Holidays have turned into a series of high expectations


Since I was young, I have always loved the holidays. No matter what celebration it was—Valentine’s Day, Christmas, St. Patrick’s Day, Easter, Halloween, Thanksgiving, birthdays—I loved getting in the holiday spirit and celebrating. 

Also when I was young, I only really saw what rested on the surface of each holiday. I didn’t know my mom was up till the late hours of the night making sure everything for Christmas was perfect; I didn’t know my dad spent hours picking out the perfect Valentine’s Day card for me and chocolates; I didn’t know how expensive my “perfect” Halloween costume was. What I did know was that it was all coming—I expected it.

And that idea has become a distinct property of holidays. While in the past, they were more full of natural gifts—spending time with your family, showing those you care about that you love them, giving emotional rather than material gifts—today, they have fallen into the heavy category of materialism that has made its place prominent in society.

Holidays today have simply been turned into a series of high expectations and an emphasis on consumerism.

Valentine’s Day. A day full of love, a day full of candy, a day full of flowers, and don’t forget—a day full of high expectations.

The holiday has existed for hundreds of years now. It started out as a day dedicated to showing your love to those around you. Defined by the colors red and pink, Valentine’s Day was meant to represent the love that exists in the world. It was meant to celebrate romantic love, friendship, and admiration.

In earlier years, the holiday consisted of simple acts of showing affection. There wasn’t loads of money involved, there wasn’t a need for a grand expensive act—simple acts were enough. A card written with meaning, a bouquet of flowers, a small box of chocolates, or a dinner shared together. The simple acts were a strong representation of the love people had for each other.

Now, however, all of these simple acts are only the expected parts of Valentine’s Day. Women expect flowers from their significant others, children expect chocolate from their parents, people expect nice dinners and cards. There is no joyous surprise in receiving any of this—it is all expected.

Now, some people spend hundreds, even thousands of dollars on grand Valentine’s Day gestures. An expensive necklace, a luxurious trip, costly clothes, a room full of roses, an overpriced concert, a lavish bracelet. Basically, anything that costs a lot of money goes because now, rather than showing love through our actions, the holiday has turned into showing our love through money, at least for the majority of people.

While the simple acts of Valentine’s Day do still exist, the majority of the society is obsessed with going above and beyond—setting competitively high expectations.

And personally, I think all of the over-the-top stuff has ruined the true meaning of the holiday meant to show genuine love and appreciation. Love is an emotion, not a certain amount of money.

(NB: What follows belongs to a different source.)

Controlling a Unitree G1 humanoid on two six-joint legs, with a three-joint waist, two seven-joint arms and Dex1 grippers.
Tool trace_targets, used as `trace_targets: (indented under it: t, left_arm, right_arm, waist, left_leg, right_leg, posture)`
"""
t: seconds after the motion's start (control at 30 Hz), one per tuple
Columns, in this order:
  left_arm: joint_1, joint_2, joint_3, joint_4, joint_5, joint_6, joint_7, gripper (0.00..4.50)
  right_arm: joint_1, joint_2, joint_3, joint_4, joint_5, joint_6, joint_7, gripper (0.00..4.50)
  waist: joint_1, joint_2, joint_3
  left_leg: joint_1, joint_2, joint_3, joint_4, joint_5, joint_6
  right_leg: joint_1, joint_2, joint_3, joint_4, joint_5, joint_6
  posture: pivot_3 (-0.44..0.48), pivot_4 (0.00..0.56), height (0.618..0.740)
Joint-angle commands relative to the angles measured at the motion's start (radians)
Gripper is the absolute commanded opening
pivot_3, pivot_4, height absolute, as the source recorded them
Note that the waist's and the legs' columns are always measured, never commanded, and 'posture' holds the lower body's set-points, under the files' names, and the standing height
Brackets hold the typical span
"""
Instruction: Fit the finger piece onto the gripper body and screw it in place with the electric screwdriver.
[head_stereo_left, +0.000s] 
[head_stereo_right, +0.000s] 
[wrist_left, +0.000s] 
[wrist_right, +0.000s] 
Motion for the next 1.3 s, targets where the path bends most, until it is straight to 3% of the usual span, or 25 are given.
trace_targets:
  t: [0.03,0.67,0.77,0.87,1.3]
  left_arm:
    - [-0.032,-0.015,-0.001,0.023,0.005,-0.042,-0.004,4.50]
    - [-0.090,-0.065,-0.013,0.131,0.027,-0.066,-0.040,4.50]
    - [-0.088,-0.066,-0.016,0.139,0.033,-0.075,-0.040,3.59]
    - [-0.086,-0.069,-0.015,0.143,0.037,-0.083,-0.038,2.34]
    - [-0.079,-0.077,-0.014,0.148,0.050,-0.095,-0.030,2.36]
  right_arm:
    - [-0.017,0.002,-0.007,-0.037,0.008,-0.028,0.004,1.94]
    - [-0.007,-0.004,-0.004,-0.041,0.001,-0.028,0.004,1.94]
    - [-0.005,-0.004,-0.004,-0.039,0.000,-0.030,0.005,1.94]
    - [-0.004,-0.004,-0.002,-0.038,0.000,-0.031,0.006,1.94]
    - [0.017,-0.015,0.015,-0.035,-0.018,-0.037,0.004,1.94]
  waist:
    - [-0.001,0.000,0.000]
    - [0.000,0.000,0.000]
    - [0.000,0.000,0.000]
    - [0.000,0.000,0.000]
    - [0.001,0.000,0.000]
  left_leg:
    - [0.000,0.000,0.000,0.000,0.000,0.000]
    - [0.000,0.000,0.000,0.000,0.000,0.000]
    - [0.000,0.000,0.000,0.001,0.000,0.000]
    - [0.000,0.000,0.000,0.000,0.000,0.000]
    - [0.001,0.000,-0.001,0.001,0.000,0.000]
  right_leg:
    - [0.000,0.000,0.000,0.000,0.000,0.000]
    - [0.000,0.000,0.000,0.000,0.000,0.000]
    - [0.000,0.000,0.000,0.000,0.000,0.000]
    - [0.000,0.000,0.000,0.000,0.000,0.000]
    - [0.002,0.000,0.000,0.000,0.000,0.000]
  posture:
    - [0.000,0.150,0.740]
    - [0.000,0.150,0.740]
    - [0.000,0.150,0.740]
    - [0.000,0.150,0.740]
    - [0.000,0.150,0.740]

Take Christmas, if you choose to celebrate the holiday. The holiday is meant to bring families and friends together through the holiday season. The holiday is meant to bring joy and happiness, and to celebrate the birth of Jesus. The holiday is meant to bring us all together in the season of festivities.

The true purposes of each holiday have been obscured by our societies materialism and want for more and better things—we have turned holidays into a series of high expectations.”

However, as materialism and consumerism advanced into society, they also advanced into the celebration of Christmas. While the day used to be celebrated with a few meaningful gifts, it has now turned into a day of expected presents—and a lot of them.

Once again, the true meaning of Christmas, and the true appreciation which comes with the holiday, has been obscured by a measure of high expectations. We want things and expect real, tangible items rather than gifts of emotion, which is what the holiday was initially focused on.

Thanksgiving turned into another holiday masked by consumerism and a series of high expectations. The main focus of the holiday, at least for a majority of people, has been manipulated into the focus of Black Friday. People are more anxious to shop than to just sit back and enjoy the time they have with those they are grateful for. 

The celebration was meant to bring together friends and family under the same net of appreciation and gratefulness. Now, the time that is meant for gratitude is spent trying to make the most extravagant feast and then hurrying to file out all of the Black Friday deals and start shopping. The meaning of Thanksgiving is once again overthrown by the need to buy, our societies prominent consumerism, and the expectations the holiday now comes hand-in-hand with.

The ways in which holidays have become identified by the high expectations they are accompanied by are practically infinite. The true purposes of each holiday have been obscured by our society’s materialism and want for more and better things—we have turned holidays into a series of high expectations.

As a kid, I loved all the gifts and treats that came with each holiday, and I still do now. But, I also am old enough to realize that this isn’t what these holidays are truly about. 

And, I’ve observed enough to realize that high expectations, consumerism, and materialism have drastically changed these celebrations that take place every year to turn into days that revolve heavily around our “wants” and “needs.”